Поднимем чаши за честь и доблесть недругов наших.
Поднимем чаши за то, что, если пробьет наш час,
Пусть кто-нибудь и за нас поднимет полную чашу,
И нас добром помянет, и выпьет до дна за нас.
Видать, у вельтов не было обычая пить круговую чашу, но когда замолк последний аккорд, все выпили. После минутного молчания Рионах обратилась к темноволосой девушке в таком же синем плаще, сидевшей рядом с ней:
— Спой нам, Элейн-Кейлин!
Давно ли цвел зеленый дол
И лес шелестел листвой,
И каждый лист был свеж и чист
От влаги дождевой?
Это она пела ту печальную и простую песенку. Странная, неаквитанского вида лютня пела под ее тонкими пальцами, и Тайка не выдержала и поднесла к губам флейту.
Где теперь этот рай?
Лесная глушь мертва.
Но скоро май придет в наш край
И зашумит листва.
Здесь вступил глубокий мужской голос — Руэн!

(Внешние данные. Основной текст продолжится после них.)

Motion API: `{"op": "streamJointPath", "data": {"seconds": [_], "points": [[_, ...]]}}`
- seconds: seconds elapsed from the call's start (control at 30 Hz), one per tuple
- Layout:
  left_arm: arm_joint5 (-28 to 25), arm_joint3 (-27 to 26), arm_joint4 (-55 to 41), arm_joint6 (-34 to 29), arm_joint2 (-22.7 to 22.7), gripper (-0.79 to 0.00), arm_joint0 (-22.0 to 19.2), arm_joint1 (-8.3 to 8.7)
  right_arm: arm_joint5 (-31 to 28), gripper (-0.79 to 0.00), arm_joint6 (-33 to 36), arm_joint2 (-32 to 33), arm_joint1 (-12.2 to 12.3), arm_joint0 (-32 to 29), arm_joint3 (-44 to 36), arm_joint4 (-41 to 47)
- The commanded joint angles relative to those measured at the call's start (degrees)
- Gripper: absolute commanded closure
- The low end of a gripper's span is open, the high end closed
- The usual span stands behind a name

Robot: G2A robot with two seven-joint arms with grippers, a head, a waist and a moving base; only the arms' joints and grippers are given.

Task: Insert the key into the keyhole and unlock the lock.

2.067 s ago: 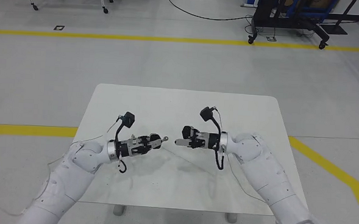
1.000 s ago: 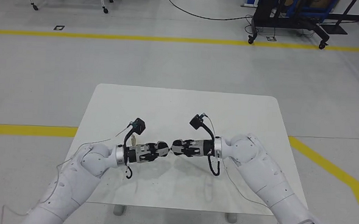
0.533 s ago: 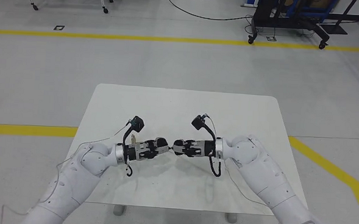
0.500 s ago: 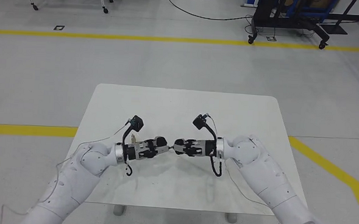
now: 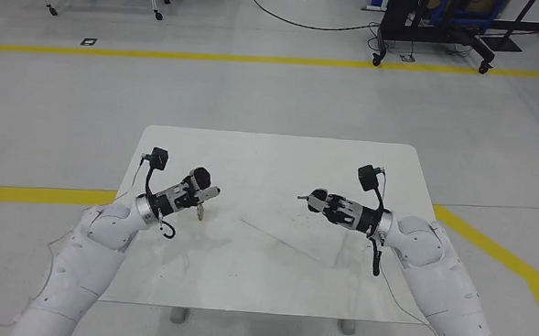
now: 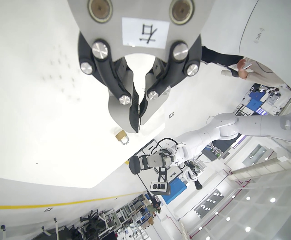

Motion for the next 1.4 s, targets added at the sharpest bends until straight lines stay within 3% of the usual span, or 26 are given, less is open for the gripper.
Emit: {"op": "streamJointPath", "data": {"seconds": [0.0, 0.07, 0.2, 0.43, 0.5, 0.63, 0.77, 0.97, 1.07, 1.23, 1.37], "points": [[1.3, -2.8, 3.0, 0.7, -3.7, -0.785, 1.4, 0.86, -0.8, 0.0, -1.1, 1.6, 0.3, -1.2, -0.5, -0.1], [4.6, -5.9, 7.3, 1.4, -7.4, -0.785, 3.5, 1.69, -1.4, 0.0, -2.1, 2.6, 0.6, -2.1, -0.9, -0.8], [16.7, -13.9, 16.4, 0.0, -12.6, -0.785, 8.3, 2.89, -2.8, 0.0, -3.1, 2.8, 0.8, -3.0, -1.5, -0.8], [16.7, -13.9, 16.4, 0.0, -12.6, -0.785, 8.3, 2.89, -2.8, 0.0, -3.1, 2.8, 0.8, -3.0, -1.5, -0.8], [18.9, -15.4, 22.1, 2.2, -13.5, -0.785, 9.2, 3.06, -2.8, 0.0, -3.1, 2.8, 0.8, -3.0, -1.5, -0.8], [22.3, -21.7, 34.7, 7.3, -16.8, -0.785, 15.9, 3.7, -2.8, 0.0, -3.1, 2.8, 0.8, -3.0, -1.5, -0.8], [26.3, -29.9, 49.6, 5.6, -19.8, -0.785, 23.8, 4.54, -2.8, 0.0, -3.1, 2.8, 0.8, -3.0, -1.5, -0.8], [26.9, -37.8, 60.0, 3.0, -18.2, -0.785, 30.6, 4.76, -2.8, 0.0, -3.1, 2.8, 0.8, -3.0, -1.5, -0.8], [28.1, -36.5, 59.3, 2.5, -15.4, -0.785, 29.1, 4.32, -2.8, 0.0, -3.1, 2.8, 0.8, -3.0, -1.5, -0.8], [32.1, -31.7, 61.1, -0.2, -7.5, -0.785, 22.3, 2.96, -2.8, 0.0, -3.1, 2.8, 0.8, -3.0, -1.5, -0.8], [33.9, -28.4, 63.0, -1.7, -3.0, -0.702, 17.7, 2.01, -2.8, 0.0, -3.1, 2.8, 0.8, -3.0, -1.5, -0.8]]}}
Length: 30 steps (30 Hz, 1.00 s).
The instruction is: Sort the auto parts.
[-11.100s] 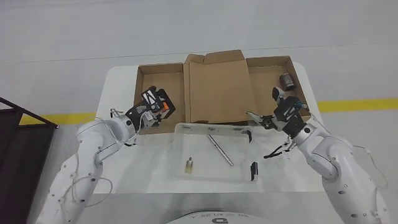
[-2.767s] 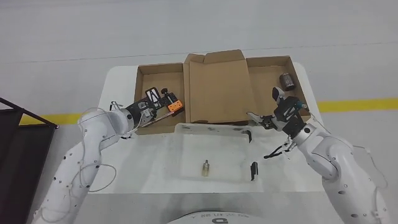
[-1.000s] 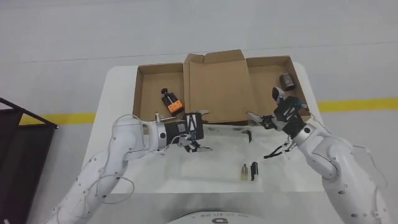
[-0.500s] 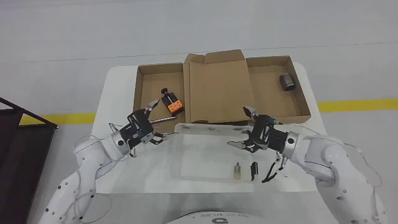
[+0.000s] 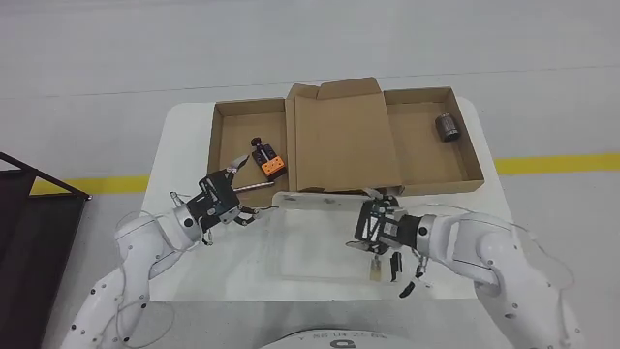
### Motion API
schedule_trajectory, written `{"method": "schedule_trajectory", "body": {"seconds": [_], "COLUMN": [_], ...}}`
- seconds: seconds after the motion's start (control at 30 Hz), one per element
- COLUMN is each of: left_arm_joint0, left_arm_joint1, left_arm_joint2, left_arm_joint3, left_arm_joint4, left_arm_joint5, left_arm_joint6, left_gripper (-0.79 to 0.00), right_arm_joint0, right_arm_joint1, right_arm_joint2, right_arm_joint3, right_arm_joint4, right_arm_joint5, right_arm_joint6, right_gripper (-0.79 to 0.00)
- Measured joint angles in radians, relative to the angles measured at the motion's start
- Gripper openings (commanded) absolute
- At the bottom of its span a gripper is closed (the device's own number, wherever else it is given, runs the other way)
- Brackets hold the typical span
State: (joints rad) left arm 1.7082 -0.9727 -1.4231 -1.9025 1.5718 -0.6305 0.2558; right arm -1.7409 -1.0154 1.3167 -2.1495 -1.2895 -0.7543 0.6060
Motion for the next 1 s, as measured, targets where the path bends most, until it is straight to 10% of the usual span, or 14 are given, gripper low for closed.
{"method": "schedule_trajectory", "body": {"seconds": [1.0], "left_arm_joint0": [0.0], "left_arm_joint1": [0.0], "left_arm_joint2": [0.0], "left_arm_joint3": [0.0], "left_arm_joint4": [0.0], "left_arm_joint5": [0.0], "left_arm_joint6": [0.0], "left_gripper": [0.0], "right_arm_joint0": [0.109], "right_arm_joint1": [-0.001], "right_arm_joint2": [-0.286], "right_arm_joint3": [-0.034], "right_arm_joint4": [-0.125], "right_arm_joint5": [0.02], "right_arm_joint6": [0.48], "right_gripper": [0.0]}}
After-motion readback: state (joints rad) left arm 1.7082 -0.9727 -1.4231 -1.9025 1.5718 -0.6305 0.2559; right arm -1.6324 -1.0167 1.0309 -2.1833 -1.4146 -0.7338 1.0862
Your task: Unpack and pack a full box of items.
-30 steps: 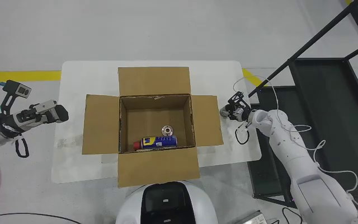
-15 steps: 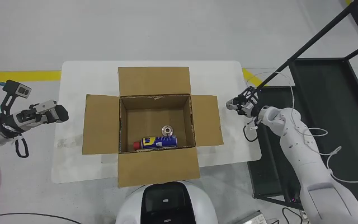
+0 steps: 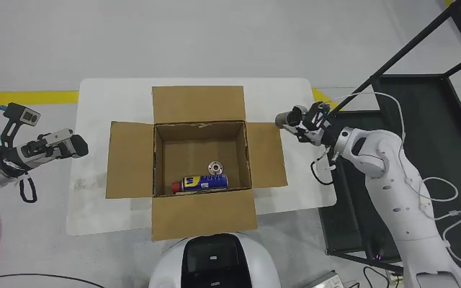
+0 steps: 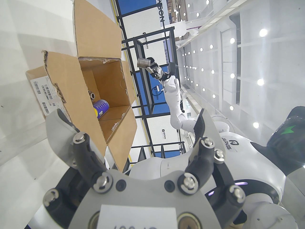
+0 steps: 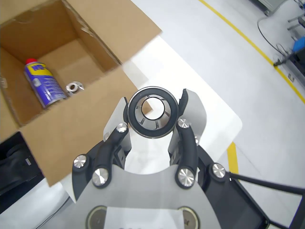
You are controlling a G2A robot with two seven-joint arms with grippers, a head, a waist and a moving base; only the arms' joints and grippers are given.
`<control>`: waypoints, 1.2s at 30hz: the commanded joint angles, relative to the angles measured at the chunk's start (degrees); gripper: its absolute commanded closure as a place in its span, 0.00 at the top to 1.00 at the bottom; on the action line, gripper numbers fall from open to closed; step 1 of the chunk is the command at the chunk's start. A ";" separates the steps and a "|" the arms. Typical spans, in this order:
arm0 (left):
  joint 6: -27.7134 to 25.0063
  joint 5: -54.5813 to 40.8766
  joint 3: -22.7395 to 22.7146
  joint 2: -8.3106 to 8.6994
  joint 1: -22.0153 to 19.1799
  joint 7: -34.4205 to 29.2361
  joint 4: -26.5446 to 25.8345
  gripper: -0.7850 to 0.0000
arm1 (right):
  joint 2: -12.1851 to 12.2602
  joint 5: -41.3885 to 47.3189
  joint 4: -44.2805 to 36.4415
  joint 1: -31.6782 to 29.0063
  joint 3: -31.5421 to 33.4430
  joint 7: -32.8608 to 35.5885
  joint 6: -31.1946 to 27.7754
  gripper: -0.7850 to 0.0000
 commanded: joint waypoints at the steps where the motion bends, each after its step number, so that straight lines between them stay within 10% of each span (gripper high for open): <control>1: 0.00 0.00 0.00 0.00 0.00 0.00 0.00 1.00 | -0.22 0.88 -3.13 0.51 -2.47 2.02 -0.03 0.00; 9: 0.00 0.00 0.00 0.00 0.00 0.00 0.00 1.00 | -2.13 2.57 -4.82 6.92 -15.69 7.15 2.04 0.00; 36: 0.00 0.00 0.00 0.00 0.00 0.00 0.00 1.00 | -3.87 3.15 -0.15 13.02 -23.36 6.73 1.18 0.00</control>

Но ни весной, ни в летний зной
С себя мне не стряхнуть
Тяжелый след прошедших лет,
Печаль и седину.
Два голоса, чистый и сильный женский и чуть хрипловатый мужской, сливались в чарующе простой мелодии.
Под старость краток день,
И ночь без сна длинна.
Но дважды в год к нам не придет
Счастливая весна.
За песнями печальными последовали более веселые. Руэн и Торн сели поближе друг к другу и после первых же двух строк к ним присоединилась чуть ли не вся вельтская дружина:
Мы косари, и славен будь наш труд!
Где мы прошли, остались у дороги
Те кузницы, где косы нам куют,
Те травы, что упали нам под ноги.
И мы пришли напиться из ручья
И смыть его водою капли пота.
И радостная песня соловья
Нам лучшая награда за работу!
Звени, коса, пока роса!
Пока синеют небеса!
Затянем туже пояса
Звени без устали, коса!
Но если грянет колокол в ночи,
И вороны слетят на наше поле,
Мы переплавим косы на мечи,
И те, кто к нам пришел, узнают горе.
Окончив бой, напьемся из ручья,
Его водою смоем капли крови,
И радостная песня соловья
Нам утешеньем будь за слезы вдовьи.
Покуда наши травы высоки,
Покуда наши души не на воле,
Звени, коса, на поле у реки,
Звени, коса, пока роса на поле!
Уже довольно поздно ночью Гил, которому не спалось, вышел подышать свежим воздухом. На крыльце он заметил фигуру, притаившуюся у стены.
— Тьфу, напугал! — полушепотом воскликнула Инка.
— А ты чего здесь делаешь?
— Наблюдаю. Эта Рионах просекла, что мы главное скрыли. А она друид, чует мое сердце. Так она сейчас пошла вон туда, — и Инка указала на проход между стеной и длинным домом.